TASK TO COMPLETE: Only the number is wanted: tally the lines below that contain the word "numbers".

Extracted data entries
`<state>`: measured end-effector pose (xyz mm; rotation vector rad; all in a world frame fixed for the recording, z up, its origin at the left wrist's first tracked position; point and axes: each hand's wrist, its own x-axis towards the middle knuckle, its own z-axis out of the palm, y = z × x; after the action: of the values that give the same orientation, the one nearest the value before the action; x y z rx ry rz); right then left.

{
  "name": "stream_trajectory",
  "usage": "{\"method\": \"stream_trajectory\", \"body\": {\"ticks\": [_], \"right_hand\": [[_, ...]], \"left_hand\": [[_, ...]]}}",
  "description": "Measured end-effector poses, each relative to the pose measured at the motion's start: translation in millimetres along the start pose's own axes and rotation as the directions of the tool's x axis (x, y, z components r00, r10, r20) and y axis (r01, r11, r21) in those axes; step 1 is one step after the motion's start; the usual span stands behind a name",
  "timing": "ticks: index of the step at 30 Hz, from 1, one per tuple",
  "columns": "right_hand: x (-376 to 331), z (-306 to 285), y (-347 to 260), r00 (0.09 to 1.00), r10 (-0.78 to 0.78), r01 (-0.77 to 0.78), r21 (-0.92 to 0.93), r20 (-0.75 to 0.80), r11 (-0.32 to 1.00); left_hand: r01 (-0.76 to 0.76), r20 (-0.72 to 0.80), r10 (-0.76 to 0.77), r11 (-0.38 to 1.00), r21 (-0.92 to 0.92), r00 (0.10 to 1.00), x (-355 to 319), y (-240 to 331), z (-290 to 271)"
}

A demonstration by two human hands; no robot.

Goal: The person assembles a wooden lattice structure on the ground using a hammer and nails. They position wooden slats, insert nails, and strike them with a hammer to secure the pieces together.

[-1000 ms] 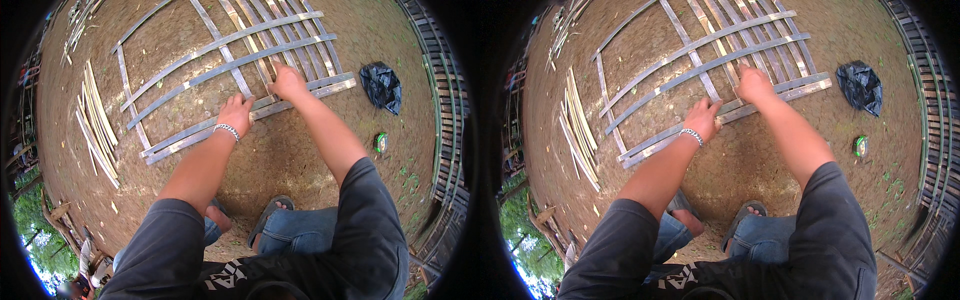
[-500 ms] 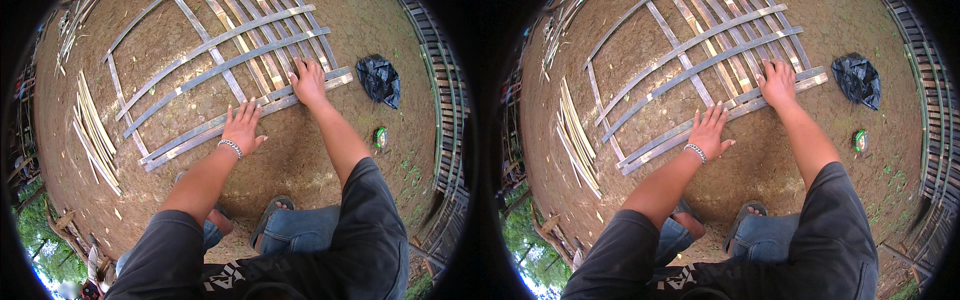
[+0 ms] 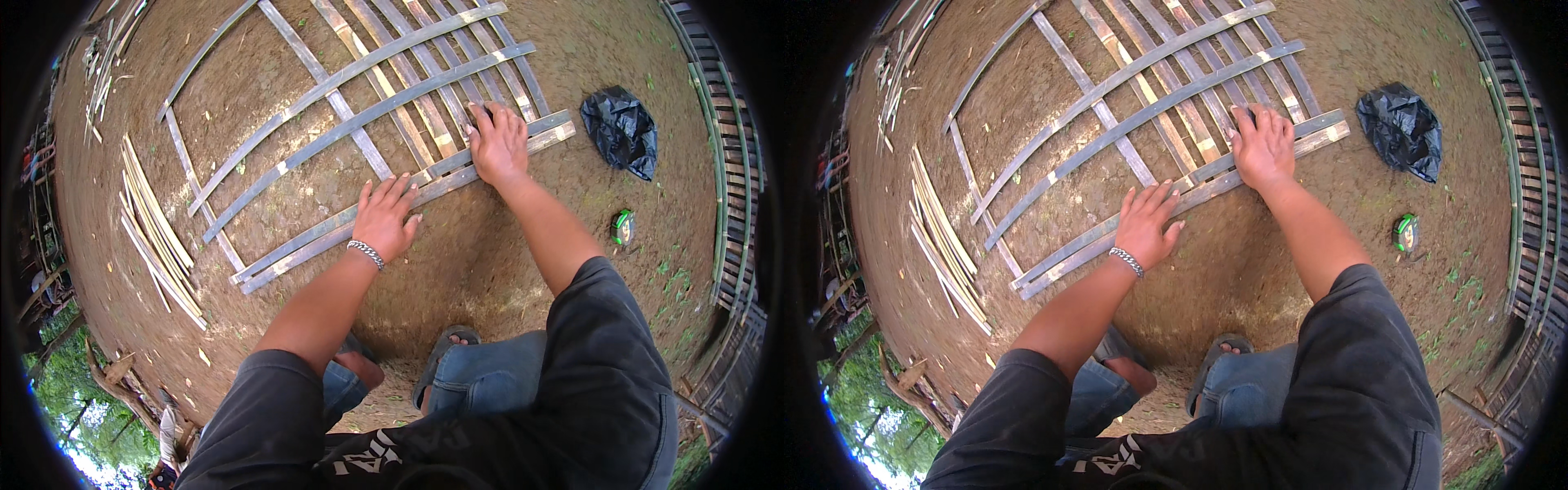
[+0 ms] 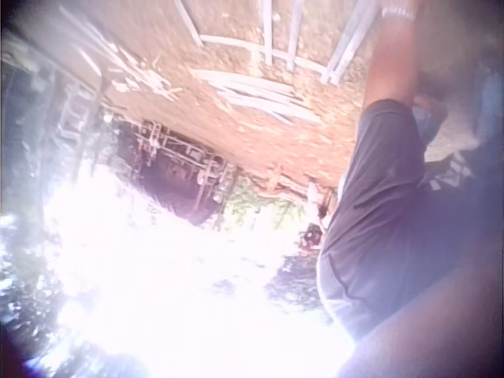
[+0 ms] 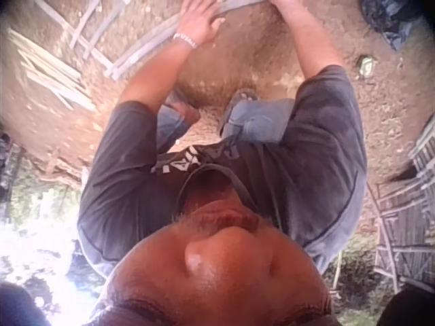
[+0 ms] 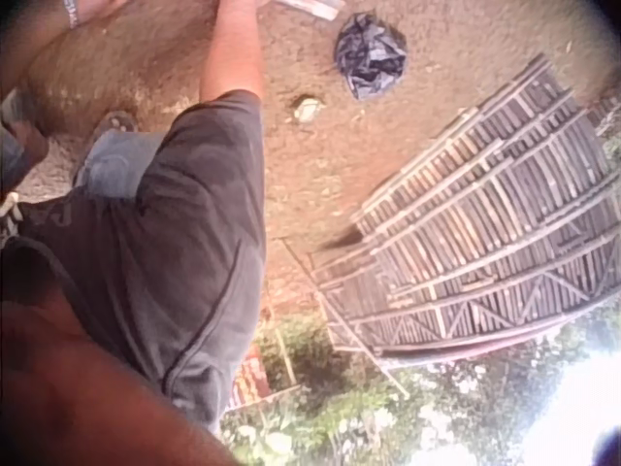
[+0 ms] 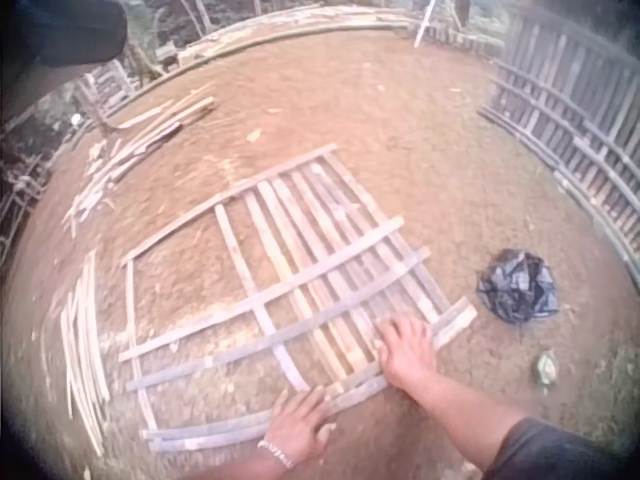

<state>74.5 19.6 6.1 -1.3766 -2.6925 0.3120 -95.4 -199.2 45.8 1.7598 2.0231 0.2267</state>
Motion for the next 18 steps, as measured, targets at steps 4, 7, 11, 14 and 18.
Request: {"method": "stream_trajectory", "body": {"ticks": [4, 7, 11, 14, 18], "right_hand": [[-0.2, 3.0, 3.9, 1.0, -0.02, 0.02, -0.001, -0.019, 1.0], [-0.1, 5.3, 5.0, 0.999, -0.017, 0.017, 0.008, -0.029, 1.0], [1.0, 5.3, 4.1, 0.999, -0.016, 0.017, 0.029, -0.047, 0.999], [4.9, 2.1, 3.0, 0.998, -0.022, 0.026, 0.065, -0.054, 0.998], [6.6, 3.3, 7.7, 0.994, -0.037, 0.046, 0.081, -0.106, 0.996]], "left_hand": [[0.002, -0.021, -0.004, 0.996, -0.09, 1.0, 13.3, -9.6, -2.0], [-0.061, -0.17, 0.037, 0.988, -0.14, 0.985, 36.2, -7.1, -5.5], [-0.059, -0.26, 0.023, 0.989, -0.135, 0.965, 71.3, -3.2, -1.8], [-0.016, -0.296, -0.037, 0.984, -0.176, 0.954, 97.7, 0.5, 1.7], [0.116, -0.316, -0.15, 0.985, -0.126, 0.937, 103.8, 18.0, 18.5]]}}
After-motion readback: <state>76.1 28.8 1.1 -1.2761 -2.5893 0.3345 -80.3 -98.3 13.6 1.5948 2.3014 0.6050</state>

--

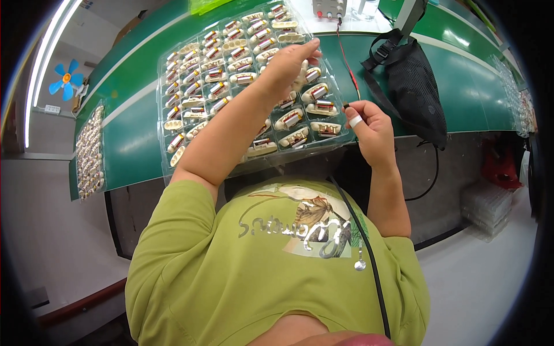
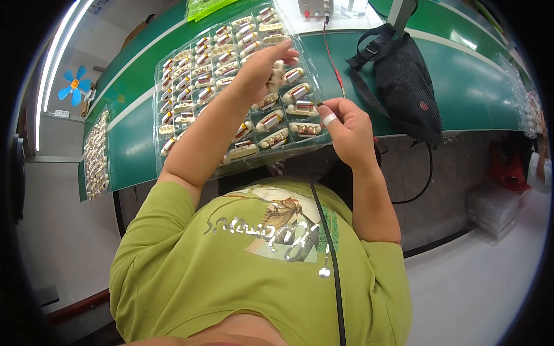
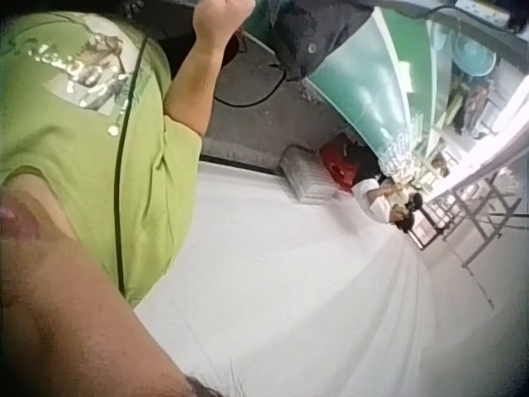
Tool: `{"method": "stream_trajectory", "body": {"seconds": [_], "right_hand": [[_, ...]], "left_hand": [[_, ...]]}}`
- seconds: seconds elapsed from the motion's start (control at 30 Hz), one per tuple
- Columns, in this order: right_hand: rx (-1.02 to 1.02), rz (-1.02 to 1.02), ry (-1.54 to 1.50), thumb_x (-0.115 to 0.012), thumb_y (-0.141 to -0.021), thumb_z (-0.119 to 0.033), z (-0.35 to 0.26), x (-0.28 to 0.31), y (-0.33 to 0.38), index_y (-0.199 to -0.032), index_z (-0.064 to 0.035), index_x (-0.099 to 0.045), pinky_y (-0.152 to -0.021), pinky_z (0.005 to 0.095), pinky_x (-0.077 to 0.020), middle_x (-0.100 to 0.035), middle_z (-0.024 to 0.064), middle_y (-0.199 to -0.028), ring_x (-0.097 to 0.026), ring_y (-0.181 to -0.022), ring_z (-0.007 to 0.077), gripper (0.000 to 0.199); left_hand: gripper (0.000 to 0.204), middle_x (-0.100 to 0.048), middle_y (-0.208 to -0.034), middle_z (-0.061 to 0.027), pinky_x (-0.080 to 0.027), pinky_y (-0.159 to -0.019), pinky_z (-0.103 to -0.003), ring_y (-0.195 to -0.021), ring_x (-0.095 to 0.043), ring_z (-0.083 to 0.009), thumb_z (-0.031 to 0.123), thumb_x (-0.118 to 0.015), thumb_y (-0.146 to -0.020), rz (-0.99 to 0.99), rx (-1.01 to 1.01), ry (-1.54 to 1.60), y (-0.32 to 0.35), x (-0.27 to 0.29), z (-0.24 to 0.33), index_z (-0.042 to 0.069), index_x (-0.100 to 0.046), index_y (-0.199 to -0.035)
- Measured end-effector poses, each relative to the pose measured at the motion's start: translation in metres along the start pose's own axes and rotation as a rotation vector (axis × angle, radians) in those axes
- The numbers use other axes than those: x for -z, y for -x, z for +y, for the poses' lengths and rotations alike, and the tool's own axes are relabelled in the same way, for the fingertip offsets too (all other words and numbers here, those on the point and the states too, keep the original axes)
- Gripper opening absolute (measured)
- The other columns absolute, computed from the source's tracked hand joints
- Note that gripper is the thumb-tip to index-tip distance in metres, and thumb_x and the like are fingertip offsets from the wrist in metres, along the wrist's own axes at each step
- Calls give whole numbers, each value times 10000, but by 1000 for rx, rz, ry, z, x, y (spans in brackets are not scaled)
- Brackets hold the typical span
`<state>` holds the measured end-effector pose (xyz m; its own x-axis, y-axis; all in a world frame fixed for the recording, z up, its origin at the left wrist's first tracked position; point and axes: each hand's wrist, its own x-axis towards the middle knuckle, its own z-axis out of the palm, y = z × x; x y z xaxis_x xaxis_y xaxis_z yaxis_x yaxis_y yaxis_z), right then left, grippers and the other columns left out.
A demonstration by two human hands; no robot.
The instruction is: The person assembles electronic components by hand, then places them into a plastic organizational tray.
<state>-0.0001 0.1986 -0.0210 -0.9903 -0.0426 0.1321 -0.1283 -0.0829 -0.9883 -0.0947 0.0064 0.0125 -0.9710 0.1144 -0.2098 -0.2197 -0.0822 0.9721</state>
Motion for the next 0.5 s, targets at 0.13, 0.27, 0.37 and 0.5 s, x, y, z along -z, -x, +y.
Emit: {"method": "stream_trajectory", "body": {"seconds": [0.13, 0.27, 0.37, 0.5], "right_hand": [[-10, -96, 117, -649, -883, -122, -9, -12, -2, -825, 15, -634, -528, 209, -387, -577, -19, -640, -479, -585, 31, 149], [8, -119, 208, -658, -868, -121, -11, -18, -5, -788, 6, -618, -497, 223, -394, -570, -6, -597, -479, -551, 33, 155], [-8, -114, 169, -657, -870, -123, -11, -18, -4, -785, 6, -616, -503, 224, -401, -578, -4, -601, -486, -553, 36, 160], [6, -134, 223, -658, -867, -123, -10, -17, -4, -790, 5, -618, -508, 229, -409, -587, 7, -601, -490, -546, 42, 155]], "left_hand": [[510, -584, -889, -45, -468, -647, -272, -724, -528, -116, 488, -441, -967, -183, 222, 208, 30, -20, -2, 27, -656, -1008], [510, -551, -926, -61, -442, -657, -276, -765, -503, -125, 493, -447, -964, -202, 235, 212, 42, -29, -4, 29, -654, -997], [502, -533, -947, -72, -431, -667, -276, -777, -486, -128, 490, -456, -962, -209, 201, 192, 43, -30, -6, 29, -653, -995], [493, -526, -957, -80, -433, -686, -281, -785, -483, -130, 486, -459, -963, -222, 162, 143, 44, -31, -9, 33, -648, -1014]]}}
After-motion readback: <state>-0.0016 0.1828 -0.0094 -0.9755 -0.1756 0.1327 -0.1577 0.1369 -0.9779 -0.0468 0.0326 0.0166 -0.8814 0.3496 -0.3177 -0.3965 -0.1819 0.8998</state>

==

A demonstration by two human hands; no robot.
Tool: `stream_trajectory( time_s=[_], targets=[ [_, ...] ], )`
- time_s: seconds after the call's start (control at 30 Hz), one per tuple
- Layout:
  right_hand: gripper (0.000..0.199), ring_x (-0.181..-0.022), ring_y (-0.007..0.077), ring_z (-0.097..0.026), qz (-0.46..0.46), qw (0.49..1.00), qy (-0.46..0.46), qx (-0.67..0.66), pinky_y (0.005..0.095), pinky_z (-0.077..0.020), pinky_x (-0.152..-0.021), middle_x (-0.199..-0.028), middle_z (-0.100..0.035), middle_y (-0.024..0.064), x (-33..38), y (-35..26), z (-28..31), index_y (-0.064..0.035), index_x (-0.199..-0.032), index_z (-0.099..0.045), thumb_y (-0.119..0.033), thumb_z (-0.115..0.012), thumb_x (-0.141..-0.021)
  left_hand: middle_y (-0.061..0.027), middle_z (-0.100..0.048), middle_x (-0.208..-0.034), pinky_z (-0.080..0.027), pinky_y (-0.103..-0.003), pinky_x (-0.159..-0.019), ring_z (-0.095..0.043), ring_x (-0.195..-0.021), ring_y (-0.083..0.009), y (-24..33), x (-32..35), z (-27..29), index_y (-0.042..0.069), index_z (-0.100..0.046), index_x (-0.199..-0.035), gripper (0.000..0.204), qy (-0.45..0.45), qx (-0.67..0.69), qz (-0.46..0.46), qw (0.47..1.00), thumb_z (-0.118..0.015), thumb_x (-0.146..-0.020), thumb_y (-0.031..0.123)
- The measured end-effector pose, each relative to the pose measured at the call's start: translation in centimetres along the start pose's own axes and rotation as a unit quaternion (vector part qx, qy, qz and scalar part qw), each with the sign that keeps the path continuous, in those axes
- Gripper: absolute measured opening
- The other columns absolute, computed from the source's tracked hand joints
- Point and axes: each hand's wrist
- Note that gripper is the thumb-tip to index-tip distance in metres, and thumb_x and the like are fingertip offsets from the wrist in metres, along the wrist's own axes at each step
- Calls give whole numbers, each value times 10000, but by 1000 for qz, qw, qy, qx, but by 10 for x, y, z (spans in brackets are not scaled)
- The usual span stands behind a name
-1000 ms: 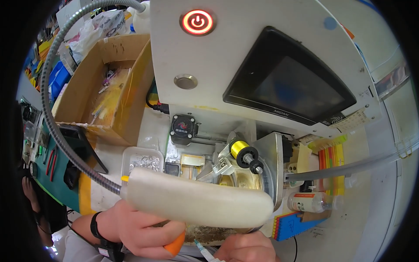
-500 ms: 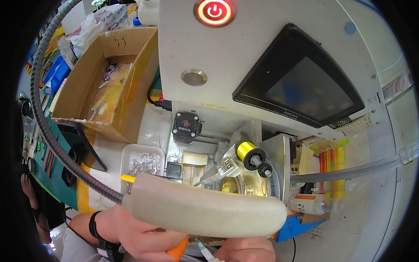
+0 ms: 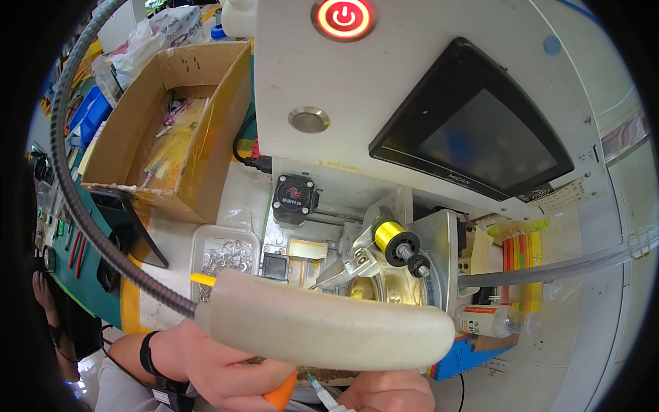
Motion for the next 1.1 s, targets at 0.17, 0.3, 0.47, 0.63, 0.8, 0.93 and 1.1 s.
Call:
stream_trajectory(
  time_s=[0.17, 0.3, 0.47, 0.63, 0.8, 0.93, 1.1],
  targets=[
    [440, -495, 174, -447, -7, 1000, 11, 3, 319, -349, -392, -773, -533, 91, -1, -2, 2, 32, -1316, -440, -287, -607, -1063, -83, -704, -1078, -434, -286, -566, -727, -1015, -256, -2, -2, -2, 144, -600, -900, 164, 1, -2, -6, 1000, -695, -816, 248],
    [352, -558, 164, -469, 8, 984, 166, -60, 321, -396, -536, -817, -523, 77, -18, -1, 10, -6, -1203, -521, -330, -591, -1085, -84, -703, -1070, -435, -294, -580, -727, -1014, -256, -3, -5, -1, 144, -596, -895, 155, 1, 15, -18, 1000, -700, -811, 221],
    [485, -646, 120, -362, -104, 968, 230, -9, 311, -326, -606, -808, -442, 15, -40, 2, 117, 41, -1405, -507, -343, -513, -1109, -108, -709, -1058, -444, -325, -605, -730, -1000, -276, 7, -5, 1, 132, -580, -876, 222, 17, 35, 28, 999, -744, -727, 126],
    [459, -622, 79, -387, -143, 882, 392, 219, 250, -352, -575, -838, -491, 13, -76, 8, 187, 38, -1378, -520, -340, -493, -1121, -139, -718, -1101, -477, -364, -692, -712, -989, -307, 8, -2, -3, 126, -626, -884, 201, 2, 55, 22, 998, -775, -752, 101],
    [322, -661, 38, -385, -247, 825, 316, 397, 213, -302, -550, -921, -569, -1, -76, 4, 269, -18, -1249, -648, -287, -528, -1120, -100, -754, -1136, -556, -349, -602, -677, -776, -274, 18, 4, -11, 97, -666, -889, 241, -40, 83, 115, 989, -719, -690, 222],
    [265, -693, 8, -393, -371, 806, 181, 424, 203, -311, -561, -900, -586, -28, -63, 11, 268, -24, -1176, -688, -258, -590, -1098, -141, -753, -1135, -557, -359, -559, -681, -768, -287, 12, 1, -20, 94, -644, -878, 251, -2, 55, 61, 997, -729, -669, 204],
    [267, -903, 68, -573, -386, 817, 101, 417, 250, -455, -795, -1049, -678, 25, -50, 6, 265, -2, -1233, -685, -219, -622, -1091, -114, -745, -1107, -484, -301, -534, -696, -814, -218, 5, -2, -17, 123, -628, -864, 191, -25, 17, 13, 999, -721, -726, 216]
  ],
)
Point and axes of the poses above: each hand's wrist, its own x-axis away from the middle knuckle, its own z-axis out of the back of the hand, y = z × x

ANSWER TO THIS PROBLEM: 3